_Your instructions_
Starting at the line that holds "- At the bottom" and stopping at the line that holds "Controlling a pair", restate the records below word for word, with both of those lines included.

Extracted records
Start of Block
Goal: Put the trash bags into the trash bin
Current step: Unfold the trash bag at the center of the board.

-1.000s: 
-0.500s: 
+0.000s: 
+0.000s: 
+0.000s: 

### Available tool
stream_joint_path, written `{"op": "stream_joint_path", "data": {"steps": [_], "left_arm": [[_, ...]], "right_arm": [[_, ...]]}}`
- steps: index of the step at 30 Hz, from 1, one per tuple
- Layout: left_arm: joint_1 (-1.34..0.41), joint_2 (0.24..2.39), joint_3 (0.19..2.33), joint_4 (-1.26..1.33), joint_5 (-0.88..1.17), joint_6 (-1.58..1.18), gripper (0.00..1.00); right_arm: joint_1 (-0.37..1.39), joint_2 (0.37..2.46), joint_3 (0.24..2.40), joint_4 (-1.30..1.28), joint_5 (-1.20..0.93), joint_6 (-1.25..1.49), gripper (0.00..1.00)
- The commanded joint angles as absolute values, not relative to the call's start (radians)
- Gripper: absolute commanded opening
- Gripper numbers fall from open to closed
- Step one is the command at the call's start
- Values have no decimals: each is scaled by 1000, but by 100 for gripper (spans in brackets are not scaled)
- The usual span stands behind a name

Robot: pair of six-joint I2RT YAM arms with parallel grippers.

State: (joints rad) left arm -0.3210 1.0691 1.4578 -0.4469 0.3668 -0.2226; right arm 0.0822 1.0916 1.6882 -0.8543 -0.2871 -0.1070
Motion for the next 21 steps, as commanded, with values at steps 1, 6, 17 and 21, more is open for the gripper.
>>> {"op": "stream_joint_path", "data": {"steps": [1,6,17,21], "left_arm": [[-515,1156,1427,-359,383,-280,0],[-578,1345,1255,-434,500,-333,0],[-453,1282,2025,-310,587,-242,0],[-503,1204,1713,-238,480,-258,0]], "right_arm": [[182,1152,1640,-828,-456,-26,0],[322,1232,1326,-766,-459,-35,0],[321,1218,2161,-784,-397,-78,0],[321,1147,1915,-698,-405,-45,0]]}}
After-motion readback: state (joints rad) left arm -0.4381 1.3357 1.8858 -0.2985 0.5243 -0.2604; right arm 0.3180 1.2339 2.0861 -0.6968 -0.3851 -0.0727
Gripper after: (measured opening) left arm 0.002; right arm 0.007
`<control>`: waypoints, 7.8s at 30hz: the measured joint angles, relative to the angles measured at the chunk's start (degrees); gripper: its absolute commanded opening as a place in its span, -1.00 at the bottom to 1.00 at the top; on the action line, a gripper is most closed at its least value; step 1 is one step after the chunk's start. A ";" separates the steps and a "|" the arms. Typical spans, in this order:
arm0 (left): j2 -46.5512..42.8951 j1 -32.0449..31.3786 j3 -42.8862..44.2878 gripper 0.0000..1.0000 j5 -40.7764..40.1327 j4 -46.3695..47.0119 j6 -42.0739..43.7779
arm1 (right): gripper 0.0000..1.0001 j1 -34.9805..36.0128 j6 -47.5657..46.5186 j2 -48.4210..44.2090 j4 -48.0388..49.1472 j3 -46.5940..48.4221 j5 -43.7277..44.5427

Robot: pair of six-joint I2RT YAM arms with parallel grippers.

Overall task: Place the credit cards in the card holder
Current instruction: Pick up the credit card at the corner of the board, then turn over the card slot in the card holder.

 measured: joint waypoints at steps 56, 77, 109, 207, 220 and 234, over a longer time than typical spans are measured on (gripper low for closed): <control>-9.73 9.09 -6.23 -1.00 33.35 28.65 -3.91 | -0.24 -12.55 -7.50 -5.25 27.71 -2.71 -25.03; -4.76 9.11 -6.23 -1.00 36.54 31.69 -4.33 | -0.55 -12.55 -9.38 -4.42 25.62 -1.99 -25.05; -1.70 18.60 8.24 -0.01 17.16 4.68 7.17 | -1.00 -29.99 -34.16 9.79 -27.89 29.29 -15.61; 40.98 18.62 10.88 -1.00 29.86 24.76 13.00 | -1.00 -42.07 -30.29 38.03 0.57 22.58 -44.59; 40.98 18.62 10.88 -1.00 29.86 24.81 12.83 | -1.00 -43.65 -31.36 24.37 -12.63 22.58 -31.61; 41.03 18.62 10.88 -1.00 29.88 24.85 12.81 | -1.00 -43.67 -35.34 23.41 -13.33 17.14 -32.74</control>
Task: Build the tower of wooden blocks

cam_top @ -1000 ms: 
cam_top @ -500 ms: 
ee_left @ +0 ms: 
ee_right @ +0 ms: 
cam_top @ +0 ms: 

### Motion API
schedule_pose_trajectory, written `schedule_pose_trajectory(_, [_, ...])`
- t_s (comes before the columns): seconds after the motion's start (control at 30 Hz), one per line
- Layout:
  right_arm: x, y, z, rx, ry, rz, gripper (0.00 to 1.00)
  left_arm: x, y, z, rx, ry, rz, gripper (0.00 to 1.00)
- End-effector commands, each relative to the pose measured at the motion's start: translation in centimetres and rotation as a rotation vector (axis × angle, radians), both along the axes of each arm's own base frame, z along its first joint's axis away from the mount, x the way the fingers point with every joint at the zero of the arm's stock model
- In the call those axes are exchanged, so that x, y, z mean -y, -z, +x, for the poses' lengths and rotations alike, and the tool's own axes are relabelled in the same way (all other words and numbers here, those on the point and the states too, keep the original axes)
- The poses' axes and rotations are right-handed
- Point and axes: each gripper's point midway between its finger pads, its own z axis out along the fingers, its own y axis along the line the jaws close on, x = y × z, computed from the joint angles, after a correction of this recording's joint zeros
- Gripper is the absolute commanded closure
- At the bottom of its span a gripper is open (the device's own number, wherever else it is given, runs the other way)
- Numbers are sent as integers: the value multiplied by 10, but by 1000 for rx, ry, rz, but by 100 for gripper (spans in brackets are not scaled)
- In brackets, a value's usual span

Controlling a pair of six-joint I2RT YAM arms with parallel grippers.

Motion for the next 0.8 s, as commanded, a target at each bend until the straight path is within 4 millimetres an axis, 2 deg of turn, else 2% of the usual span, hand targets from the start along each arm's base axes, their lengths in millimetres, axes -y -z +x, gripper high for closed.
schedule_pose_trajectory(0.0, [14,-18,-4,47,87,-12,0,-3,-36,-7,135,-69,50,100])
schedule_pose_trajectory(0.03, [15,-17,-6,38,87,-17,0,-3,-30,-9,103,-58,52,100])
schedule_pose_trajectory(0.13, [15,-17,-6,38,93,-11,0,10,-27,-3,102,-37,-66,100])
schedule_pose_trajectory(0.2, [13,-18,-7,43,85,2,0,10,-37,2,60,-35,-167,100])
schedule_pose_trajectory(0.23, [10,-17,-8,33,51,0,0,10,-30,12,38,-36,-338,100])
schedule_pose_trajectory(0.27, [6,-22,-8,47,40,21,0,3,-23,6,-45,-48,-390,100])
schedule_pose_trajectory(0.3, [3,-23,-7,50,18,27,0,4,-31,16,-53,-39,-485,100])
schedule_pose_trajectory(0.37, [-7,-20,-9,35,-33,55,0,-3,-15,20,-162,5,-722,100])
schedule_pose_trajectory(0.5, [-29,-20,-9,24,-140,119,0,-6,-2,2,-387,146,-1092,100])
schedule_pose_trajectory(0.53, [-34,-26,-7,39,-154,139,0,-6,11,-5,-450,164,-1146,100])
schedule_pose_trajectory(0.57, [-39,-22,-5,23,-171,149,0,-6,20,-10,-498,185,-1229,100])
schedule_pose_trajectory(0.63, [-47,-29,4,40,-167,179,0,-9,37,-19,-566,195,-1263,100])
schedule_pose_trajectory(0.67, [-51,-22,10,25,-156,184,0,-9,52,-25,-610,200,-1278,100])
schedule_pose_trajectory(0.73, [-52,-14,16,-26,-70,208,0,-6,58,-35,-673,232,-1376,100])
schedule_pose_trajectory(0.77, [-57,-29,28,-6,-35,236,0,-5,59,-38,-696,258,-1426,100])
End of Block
_Exercise answer_
- At the bottom of its span a gripper is open (the device's own number, wherever else it is given, runs the other way)
- Numbers are sent as integers: the value multiplied by 10, but by 1000 for rx, ry, rz, but by 100 for gripper (spans in brackets are not scaled)
- In brackets, a value's usual span

Controlling a pair of six-joint I2RT YAM arms with parallel grippers.

The exercise calls for nothing further.